Issue: High latency on first tool call

Expected behavior — the first call after Claude Desktop restarts fetches the tool list, which takes ~1–2 seconds. Subsequent calls in the same session reuse the cached list and respond faster.

FAQ

What version of n8n do I need for MCP integration? n8n 1.68 or later includes the MCP Server Trigger and MCP Client Tool nodes. If you’re on an older version, update first. Check your version at Settings → About in the n8n UI.

Can I use n8n Cloud instead of self-hosted for MCP? Yes. n8n Cloud instances have a public HTTPS URL out of the box, which is required for MCP Server Trigger nodes to be reachable from Claude Desktop or other external MCP clients.
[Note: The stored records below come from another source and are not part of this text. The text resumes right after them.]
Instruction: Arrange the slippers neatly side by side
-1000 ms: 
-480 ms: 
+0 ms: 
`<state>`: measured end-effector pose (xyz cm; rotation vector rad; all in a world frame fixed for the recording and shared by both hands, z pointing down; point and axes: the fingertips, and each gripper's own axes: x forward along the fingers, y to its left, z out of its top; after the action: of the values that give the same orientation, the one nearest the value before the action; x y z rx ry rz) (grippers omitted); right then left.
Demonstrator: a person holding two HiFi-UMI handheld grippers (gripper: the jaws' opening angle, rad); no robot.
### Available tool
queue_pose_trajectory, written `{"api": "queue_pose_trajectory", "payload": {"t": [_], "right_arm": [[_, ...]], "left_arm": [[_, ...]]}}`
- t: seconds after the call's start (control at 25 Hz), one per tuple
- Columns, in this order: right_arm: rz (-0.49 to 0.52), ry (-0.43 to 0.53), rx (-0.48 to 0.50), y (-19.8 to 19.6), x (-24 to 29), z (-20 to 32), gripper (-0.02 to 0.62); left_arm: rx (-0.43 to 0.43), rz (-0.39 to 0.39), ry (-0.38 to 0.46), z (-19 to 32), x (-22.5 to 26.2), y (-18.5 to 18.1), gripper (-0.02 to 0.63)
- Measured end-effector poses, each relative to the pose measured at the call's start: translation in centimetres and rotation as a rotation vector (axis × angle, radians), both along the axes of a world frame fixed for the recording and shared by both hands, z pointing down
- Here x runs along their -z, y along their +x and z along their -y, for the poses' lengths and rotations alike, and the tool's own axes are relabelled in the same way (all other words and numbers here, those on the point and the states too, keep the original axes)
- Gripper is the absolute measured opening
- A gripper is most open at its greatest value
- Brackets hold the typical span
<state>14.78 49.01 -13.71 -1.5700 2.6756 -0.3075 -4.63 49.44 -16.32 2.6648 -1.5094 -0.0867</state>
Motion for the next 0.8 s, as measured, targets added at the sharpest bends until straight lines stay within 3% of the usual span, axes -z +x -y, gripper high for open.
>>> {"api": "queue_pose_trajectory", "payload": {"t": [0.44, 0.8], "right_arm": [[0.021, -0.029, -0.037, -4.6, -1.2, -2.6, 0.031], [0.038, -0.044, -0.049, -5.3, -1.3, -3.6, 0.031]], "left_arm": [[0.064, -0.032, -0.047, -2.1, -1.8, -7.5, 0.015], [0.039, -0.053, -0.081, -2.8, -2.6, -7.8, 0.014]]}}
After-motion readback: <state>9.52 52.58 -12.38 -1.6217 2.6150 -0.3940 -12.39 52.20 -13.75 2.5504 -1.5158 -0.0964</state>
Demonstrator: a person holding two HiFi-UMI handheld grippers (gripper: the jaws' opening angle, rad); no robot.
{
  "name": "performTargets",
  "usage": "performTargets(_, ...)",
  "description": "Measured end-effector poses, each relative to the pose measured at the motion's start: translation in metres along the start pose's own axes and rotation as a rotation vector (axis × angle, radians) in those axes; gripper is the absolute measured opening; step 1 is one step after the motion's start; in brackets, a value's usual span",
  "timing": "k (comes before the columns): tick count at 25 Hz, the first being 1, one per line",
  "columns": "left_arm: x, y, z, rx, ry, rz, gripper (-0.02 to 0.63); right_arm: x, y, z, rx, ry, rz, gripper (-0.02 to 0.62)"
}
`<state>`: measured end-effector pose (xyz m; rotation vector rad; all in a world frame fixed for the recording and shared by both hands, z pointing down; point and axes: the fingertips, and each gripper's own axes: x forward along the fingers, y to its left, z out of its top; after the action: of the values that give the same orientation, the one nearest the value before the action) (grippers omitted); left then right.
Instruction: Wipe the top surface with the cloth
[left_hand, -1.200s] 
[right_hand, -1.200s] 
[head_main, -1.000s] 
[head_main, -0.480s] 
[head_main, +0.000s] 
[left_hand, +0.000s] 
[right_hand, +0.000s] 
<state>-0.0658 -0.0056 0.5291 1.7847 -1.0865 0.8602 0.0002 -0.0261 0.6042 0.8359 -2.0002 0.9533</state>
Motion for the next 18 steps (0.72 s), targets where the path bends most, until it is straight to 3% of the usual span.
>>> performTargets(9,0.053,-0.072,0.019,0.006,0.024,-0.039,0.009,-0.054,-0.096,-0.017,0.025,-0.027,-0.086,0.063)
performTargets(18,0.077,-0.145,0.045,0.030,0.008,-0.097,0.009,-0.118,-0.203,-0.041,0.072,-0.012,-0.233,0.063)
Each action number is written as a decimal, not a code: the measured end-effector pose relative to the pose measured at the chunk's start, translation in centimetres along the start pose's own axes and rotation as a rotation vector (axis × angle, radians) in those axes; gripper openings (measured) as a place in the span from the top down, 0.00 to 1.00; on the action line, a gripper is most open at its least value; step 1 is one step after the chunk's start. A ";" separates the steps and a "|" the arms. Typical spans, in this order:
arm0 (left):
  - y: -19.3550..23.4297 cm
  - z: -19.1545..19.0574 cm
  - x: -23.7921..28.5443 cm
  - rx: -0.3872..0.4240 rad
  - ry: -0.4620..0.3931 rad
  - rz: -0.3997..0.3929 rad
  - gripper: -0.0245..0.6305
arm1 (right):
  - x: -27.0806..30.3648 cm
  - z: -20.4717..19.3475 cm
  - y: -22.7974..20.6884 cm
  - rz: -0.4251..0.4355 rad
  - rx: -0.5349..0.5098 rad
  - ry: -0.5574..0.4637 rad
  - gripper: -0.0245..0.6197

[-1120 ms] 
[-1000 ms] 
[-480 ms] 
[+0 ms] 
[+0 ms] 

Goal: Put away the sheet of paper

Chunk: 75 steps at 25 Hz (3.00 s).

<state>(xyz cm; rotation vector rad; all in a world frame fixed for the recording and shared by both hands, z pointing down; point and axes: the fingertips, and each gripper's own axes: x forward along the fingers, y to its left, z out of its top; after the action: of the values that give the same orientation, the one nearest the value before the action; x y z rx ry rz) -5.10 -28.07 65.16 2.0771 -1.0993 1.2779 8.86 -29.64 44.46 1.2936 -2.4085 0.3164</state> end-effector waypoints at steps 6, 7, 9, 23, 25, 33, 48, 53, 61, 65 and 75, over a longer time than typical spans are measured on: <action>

Self-hosted instances need a public URL with TLS — typically achieved via a reverse proxy.

What’s the difference between the czlonkowski/n8n-mcp package and the native MCP nodes? The native MCP nodes (MCP Server Trigger and MCP Client Tool) let you invoke existing n8n workflows from external AI clients and let n8n workflows call external MCP servers. The czlonkowski/n8n-mcp package does something different: it gives Claude knowledge of n8n’s node library so Claude can build and deploy new n8n workflows via the n8n API, without you using the visual editor. They solve different problems and can be used together.

Is n8n MCP integration secure enough for production use? Yes, with proper configuration. Use Bearer Token or OAuth2 authentication on all MCP Server Trigger nodes, put n8n behind a reverse proxy, validate all AI-provided inputs in the workflow, and monitor the execution log. Don’t rely solely on the MCP authentication layer — treat incoming tool parameters as untrusted user input.

How does n8n MCP pricing compare to Zapier for AI agent workflows? n8n charges per workflow execution regardless of how many nodes run in that execution. Zapier charges per task (each node = one task). An AI agent workflow that runs 10 nodes per invocation costs 1 execution in n8n vs. 10 tasks in Zapier. At scale, n8n typically delivers 40–60% cost savings. For high-frequency AI agent workflows, the pricing difference compounds quickly.